● **BRIEF**
Write out nothing but the lines from the one containing "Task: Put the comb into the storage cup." through the last line below, both included, and without the pictures.

● **DATA EXTRACT**
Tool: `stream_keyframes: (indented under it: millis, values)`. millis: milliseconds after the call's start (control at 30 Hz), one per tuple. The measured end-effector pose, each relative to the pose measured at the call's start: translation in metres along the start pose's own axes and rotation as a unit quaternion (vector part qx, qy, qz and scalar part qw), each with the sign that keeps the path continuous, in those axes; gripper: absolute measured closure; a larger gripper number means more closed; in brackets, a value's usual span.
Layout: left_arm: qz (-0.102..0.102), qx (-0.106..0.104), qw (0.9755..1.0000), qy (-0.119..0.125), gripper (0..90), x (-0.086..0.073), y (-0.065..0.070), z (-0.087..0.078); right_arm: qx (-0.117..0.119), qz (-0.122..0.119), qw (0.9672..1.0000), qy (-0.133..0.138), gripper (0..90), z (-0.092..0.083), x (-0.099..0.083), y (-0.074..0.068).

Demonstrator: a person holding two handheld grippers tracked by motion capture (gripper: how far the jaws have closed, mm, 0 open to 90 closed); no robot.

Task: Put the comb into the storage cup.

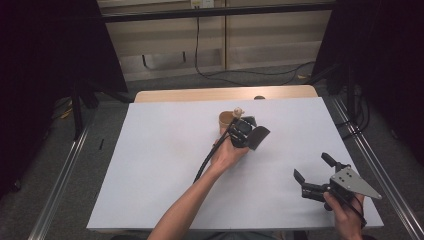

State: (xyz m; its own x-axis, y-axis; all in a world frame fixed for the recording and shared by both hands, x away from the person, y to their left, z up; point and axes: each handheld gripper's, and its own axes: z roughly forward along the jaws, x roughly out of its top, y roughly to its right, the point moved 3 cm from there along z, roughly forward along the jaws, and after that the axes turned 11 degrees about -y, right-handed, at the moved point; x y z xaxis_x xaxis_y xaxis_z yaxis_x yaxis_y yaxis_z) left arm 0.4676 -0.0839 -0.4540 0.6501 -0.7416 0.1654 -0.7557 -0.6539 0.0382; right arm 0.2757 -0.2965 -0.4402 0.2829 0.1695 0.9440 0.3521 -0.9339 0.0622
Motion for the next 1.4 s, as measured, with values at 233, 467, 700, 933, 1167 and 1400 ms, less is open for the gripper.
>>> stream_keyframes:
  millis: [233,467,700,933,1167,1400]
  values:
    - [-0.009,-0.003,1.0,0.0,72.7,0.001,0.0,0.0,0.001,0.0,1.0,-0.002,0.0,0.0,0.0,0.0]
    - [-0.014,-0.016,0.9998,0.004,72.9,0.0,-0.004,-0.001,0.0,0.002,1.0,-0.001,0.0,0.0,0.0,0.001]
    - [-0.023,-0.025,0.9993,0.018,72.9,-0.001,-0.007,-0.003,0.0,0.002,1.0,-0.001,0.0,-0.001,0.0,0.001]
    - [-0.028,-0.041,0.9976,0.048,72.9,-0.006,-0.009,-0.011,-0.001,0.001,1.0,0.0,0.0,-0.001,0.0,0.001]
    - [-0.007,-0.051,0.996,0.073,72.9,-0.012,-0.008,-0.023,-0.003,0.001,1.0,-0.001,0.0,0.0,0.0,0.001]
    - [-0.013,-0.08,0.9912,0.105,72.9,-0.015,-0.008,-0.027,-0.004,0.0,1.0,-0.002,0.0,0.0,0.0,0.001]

● **RESPONSE**
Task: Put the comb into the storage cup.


State: (xyz m; its own x-axis, y-axis; all in a world frame fixed for the recording and shared by both hands, x away from the person, y to their left, z up; point and axes: each handheld gripper's, and its own axes: z roughly forward along the jaws, x roughly out of its top, y roughly to its right, the point moved 3 cm from there along z, roughly forward along the jaws, and after that the axes turned 11 degrees about -y, right-handed, at the moved point; x y z xaxis_x xaxis_y xaxis_z yaxis_x yaxis_y yaxis_z) left arm 0.4676 -0.0839 -0.4540 0.6501 -0.7416 0.1654 -0.7557 -0.6539 0.0382; right arm 0.2757 -0.2965 -0.4402 0.2829 0.1695 0.9440 0.3521 -0.9339 0.0622
Motion for the next 1.4 s, as measured, with values at 233, 467, 700, 933, 1167 and 1400 ms, less is open for the gripper.
>>> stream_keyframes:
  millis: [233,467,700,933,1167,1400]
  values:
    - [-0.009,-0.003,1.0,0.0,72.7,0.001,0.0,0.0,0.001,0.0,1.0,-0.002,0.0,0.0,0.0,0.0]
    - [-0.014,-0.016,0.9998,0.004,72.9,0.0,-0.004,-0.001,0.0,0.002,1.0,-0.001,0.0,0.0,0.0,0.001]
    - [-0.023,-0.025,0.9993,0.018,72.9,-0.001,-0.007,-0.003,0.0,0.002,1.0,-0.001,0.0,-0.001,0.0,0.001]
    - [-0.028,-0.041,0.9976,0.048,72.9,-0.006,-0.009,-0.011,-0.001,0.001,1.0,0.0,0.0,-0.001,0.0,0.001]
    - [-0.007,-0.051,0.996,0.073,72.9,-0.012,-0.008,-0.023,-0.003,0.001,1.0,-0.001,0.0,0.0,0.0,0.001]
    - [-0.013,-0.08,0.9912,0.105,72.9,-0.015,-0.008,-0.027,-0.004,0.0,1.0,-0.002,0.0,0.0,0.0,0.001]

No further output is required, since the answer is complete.